**TASK GOAL:** Once you reach the line with "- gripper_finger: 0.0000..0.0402" below, copy each line exactly, stopping after the line with "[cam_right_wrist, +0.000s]", and skip any pictures.

Excerpts from a dataset:

· · · · · · ·

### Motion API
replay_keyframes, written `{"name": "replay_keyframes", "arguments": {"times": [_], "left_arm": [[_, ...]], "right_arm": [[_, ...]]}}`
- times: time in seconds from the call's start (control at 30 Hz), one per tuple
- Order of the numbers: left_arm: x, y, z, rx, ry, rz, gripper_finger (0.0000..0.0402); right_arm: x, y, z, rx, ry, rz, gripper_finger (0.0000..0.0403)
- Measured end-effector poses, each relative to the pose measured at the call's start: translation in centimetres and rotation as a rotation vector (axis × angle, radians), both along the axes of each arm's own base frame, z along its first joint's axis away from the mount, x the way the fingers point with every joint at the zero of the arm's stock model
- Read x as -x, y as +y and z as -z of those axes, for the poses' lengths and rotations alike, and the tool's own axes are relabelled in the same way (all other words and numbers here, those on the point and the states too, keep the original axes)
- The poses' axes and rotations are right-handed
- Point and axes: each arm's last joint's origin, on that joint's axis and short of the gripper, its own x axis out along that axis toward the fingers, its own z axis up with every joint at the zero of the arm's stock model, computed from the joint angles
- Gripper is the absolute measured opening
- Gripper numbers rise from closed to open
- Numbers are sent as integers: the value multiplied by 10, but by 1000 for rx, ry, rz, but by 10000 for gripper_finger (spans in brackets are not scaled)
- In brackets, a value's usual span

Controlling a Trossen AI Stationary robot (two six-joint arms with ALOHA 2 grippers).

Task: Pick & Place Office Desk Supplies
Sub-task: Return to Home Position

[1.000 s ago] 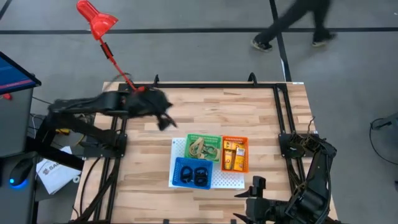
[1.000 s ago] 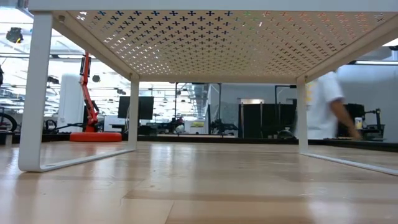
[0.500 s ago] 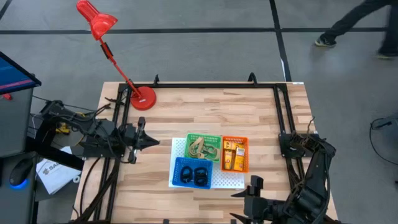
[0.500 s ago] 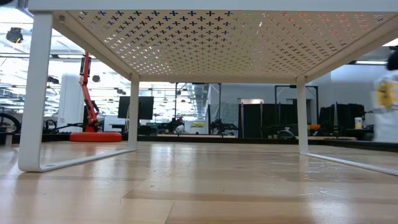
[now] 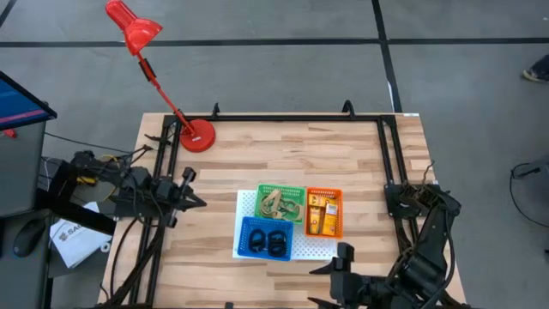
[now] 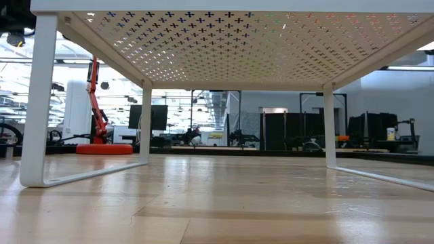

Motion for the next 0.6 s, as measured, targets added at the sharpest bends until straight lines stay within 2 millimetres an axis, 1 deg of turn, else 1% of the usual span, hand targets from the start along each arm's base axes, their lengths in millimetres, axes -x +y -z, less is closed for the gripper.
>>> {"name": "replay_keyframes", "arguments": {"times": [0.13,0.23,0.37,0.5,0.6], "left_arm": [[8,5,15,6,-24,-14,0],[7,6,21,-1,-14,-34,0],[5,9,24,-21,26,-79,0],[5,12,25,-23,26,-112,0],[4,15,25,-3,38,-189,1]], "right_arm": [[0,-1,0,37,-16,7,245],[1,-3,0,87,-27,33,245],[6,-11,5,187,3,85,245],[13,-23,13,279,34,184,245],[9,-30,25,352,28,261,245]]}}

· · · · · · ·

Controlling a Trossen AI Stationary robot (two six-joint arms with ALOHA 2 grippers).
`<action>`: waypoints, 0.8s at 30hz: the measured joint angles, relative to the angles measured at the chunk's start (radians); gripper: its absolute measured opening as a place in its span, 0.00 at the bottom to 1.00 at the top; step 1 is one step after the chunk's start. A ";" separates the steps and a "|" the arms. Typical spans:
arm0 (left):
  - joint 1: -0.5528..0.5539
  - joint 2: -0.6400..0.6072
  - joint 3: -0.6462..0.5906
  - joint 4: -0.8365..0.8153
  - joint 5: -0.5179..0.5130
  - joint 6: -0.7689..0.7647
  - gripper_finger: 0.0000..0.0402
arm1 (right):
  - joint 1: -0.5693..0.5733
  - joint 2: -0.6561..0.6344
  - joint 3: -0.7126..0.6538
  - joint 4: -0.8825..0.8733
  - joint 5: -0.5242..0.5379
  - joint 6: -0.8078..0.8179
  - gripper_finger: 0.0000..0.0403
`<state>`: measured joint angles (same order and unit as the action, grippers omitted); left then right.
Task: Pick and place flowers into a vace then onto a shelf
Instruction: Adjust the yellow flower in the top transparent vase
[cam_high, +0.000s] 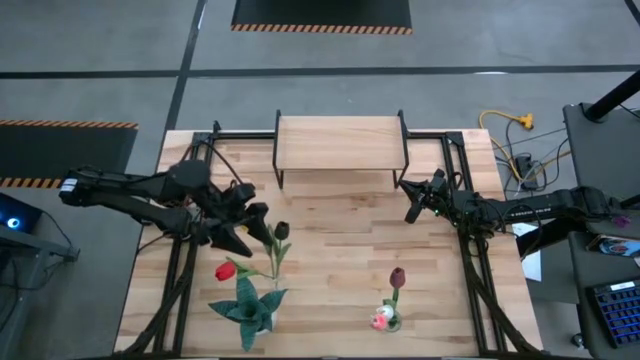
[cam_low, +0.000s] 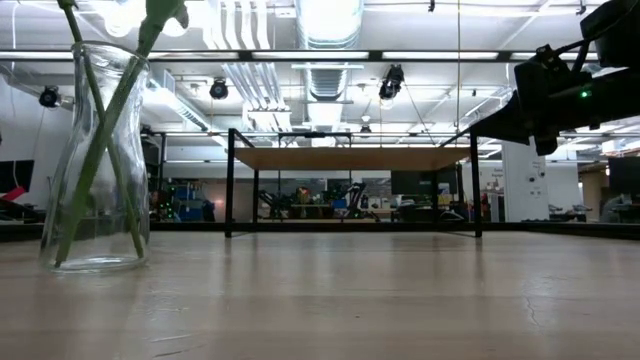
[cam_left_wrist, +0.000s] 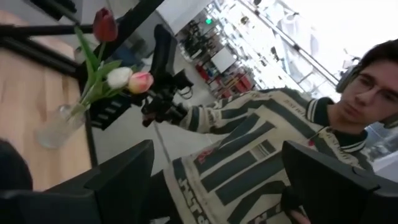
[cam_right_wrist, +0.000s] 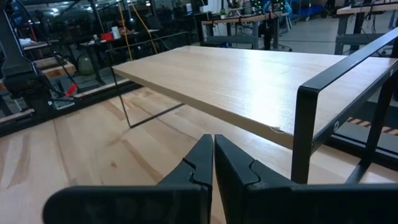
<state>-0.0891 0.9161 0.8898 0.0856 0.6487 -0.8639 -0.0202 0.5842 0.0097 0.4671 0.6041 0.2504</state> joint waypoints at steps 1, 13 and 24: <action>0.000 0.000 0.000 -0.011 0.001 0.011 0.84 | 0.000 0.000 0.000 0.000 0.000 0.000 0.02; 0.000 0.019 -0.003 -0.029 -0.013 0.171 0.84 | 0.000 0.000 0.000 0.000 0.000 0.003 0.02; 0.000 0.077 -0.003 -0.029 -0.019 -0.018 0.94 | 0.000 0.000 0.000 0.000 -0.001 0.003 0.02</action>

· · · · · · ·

**SOLUTION FOR THIS EXERCISE:**
  - gripper_finger: 0.0000..0.0402
arm1 (right):
  - joint 1: -0.5693..0.5733
  - joint 2: -0.6561..0.6344
  - joint 3: -0.7126..0.6538
  - joint 4: -0.8825..0.8733
  - joint 5: -0.5242..0.5379
  - joint 6: -0.8078..0.8179
  - gripper_finger: 0.0000..0.0403
`<state>`: measured joint angles (same order and unit as the action, grippers omitted); left then right.
Task: Pick and place flowers into a vace then onto a shelf
Instruction: Adjust the yellow flower in the top transparent vase
[cam_high, +0.000s] 
[cam_low, +0.000s] 
[cam_left_wrist, +0.000s] 
[cam_right_wrist, +0.000s] 

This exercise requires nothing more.